The reader of the Church Dogmatics certainly needs to know that I come from religious socialism. And I originally pursued something other than "church dogmatics" -- namely, lectures on bringing factories to justice and on trade union problems -- and I also became a member of the Swiss Socialist Party. And when I took part in these activities, it somehow hung together with a particular discovery -- namely, that the children of this world are often wiser than the children of light. (p. 401)
Elsewhere he reminisced further about his early pastorate: "The socialists were among the most avid listeners to my sermons, not because I preached socialism, but because they knew I was the same man who was also attempting to help them" (p. 506). By the late 1960s, however, times had changed:
Today there are really no longer any genuine alternatives. No great fundamental ideas seem to clash. I often feel at a loss about which party to vote for, if at all. (p. 551)
Barth's chastened attitude toward socialism emerged clearly in his long conversation with the Marxist, Milan Machovec (pp. 311--19).

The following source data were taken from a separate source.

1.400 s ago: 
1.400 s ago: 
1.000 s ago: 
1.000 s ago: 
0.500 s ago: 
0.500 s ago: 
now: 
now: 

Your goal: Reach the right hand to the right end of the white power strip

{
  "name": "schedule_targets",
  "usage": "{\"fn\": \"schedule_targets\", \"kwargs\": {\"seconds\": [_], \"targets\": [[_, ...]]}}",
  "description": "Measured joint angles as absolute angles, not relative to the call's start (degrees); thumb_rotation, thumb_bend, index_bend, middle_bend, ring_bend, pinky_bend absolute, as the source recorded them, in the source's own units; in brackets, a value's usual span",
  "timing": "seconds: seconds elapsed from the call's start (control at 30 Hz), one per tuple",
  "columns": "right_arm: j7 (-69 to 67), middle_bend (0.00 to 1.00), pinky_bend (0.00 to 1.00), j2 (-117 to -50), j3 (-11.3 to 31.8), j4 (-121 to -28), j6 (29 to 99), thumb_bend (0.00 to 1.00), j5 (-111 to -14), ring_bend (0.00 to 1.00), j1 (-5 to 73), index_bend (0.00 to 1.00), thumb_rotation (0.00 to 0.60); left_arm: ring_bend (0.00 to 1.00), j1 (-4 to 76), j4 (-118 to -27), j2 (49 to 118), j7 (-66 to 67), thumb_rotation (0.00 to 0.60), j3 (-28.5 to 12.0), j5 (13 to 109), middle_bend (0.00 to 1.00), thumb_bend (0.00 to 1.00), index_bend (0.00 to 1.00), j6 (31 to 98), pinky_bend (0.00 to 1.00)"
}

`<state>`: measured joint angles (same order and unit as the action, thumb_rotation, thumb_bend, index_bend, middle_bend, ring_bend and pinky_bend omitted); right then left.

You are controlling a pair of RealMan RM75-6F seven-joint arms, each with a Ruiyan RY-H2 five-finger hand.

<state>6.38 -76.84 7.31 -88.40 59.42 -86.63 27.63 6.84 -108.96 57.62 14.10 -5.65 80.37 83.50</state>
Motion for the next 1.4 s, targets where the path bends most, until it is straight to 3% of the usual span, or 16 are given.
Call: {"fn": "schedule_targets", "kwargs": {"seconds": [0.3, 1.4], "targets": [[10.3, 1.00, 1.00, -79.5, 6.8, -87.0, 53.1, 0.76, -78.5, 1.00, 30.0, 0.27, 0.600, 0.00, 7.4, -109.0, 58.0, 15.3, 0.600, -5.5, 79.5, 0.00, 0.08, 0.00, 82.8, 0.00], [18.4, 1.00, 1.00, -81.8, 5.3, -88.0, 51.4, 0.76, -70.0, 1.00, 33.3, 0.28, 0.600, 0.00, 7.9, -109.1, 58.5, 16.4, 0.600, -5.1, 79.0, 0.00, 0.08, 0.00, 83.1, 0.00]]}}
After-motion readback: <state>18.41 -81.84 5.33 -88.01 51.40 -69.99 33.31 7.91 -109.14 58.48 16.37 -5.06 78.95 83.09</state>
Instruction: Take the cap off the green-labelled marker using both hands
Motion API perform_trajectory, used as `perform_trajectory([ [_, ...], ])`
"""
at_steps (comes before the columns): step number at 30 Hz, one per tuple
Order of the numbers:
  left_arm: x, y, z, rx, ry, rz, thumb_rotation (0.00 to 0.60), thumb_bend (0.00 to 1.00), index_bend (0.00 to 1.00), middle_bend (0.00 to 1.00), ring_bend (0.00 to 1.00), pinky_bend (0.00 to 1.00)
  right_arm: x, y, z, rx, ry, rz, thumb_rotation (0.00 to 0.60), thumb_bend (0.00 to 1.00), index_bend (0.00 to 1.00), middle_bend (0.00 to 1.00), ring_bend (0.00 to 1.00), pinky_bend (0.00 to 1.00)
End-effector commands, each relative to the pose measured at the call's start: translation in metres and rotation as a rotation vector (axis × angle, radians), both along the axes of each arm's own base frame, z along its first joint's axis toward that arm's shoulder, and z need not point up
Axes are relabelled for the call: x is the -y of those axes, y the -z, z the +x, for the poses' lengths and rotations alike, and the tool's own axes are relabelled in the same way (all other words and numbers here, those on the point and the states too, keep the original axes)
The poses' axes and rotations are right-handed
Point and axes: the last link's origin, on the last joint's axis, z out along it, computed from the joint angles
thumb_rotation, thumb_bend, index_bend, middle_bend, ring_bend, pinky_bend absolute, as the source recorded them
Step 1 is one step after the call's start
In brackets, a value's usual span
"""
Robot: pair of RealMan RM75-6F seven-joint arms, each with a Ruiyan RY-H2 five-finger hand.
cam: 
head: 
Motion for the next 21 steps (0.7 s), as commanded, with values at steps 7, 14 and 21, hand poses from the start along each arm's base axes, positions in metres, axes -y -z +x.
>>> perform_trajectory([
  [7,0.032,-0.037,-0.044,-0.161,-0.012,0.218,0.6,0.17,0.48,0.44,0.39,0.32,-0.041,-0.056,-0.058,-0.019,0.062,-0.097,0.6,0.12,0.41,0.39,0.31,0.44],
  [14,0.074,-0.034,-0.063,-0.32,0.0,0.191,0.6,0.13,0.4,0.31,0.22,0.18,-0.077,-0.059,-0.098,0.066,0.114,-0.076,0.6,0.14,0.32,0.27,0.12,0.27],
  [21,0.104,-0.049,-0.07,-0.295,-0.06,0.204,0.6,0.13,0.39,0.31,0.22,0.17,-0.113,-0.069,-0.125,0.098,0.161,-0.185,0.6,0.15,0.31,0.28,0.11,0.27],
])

Nevertheless, Barth regarded certain political issues as urgent, especially concerning militarism and world peace. Although the church would be foolish to take a stand on every single issue of the day, he believed, some matters called for political decision in the witness of faith. The question of nuclear weapons weighed heavily on his conscience: "A practical pacifism with the slogan "War -- never again!" is something that today really ought to force itself on the church. Especially in view of the development of nuclear weapons and the threat that all life might be destroyed" (p. 179). In 1966 he listed four issues that posed a political challenge to the church: rapprochement with the communist nations of the Eastern bloc, protest against the Vietnam War, nuclear disarmament, and resistance to anti-Semitism (p. 219). It was not a good sign, he felt, that on these urgent matters the church could not bring itself to clear convictions (p. 220).
Conclusion
In conclusion, it may be noted that throughout these conversations Barth often displayed a sense of sober realism combined with robust hope. For example, he acknowledged that, humanly speaking, the prospects for the Christian church did not seem particularly bright. Minority status would seem to be its permanent worldly lot (pp. 307). Fundamentally, the number of dedicated Christians had never been more than a few (p. 317). Nevertheless, the church lives not by worldly prosperity but by its living Lord, who has triumphed over sin and death, and he is present in the community as the Lord of the entire world (p. 299).
It is not we who must care for the dear God, but he who cares for us. In every respect we must take that into account, and live without anxiety on that basis. He cares for us, and he cares for our church and our communities. He sees to it that his truth does not fall to the ground, but rather that it remains on the lampstand. (p. 426)
The last conversation to be transcribed took place on the telephone between Barth and his life-long friend Eduard Thurneysen on the evening before Barth died. Thurneysen jotted down what he remembered Barth had said to him:
Yes, the world is dark! Only let us not lose heart! Never! . . . Let us not lose hope for all human beings, for the whole world of the nations! God will not allow us to fall, not one single one of us, nor all of us together! Es wird regiert! (p. 562)
These were, in effect, Barth's last words on earth, summing up the work and convictions of a lifetime: "Es wird regiert!" "There is nothing outside the governance of God!"